Saturday in the Museum with Narsiso

Image: Narsiso Martinez, The Weed Sprayer (2020). Ink, gouache and charcoal on found produce box. Charlie James Gallery.

On Saturday, we post about art that intersects with food. In our search for content, there are serendipitous moments where something comes up in the searches that is unexpected. This year we have been focused on the sources of food and looking for images of the crops of spring we came across an article.

The article is by Sarah Sax writing in the High Country News, a magazine that covers the Western United States. She profiled art that takes as its subject the lives of farmworkers. The works were collected by a local non-profit, Community-to-Community Development, in Bellingham, Washington. The organization’s leader, Rosalinda Guillén, is the daughter of one of the artists profiled, Jesús Guillén.

Sax writes that the works, “portray farmworkers in a myriad of ways: at times playful, serene, beautiful and almost transcendental. [Rosalinda Guillén] calls this ‘artivism’ — a way of resisting a system that prefers to see farmworkers as disposable and invisible. In making the varied and distinctive experiences of Latino and Latina farmworkers in Washington the subject of the art, the works celebrate both farm labor and the people who do it.”

There was one piece in the article that was arresting as you scroll down the page. It is of a worker in a protective suit who sprays the crops with chemicals to kill off the weeds. It is by a former farmworker named Narsiso Martinez. He said of his work:

It all started when I was working in the field.
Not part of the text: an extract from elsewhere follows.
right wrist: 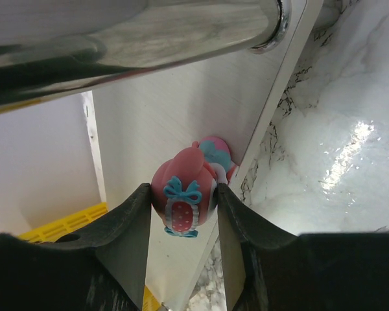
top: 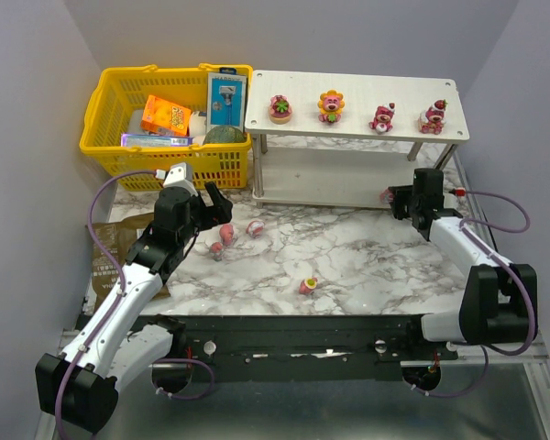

I started to question the lifestyles of the farmworkers versus the lifestyle of the landowners or the ranchers. I started seeing and learning more about how, in the past, farmworkers were abused — how in the beginning the United States used Native Americans in the missions and then used slaves. In the U.S., agribusiness has always relied on disadvantaged communities, so they can make the most money out of it, and so they can grow.

“I’ve been collecting vintage labels from produce, and there’s always this beautiful scenery, with children or women or men. And there is no trace of how hard it is to produce the food and who the people are who are behind this produce. Even now, a lot, if not all, of the boxes that I’ve been collecting are pretty boxes — but there’s no trace of farmworkers.”

One of his pieces is included in the annual Outwin exhibit of winning submissions for recognition of “American Portraiture Today” at the National Portrait Gallery. KCET in Los Angeles did a profile of Martinez and notes that up to 20,000 farmworkers suffer from pesticide poisoning every year.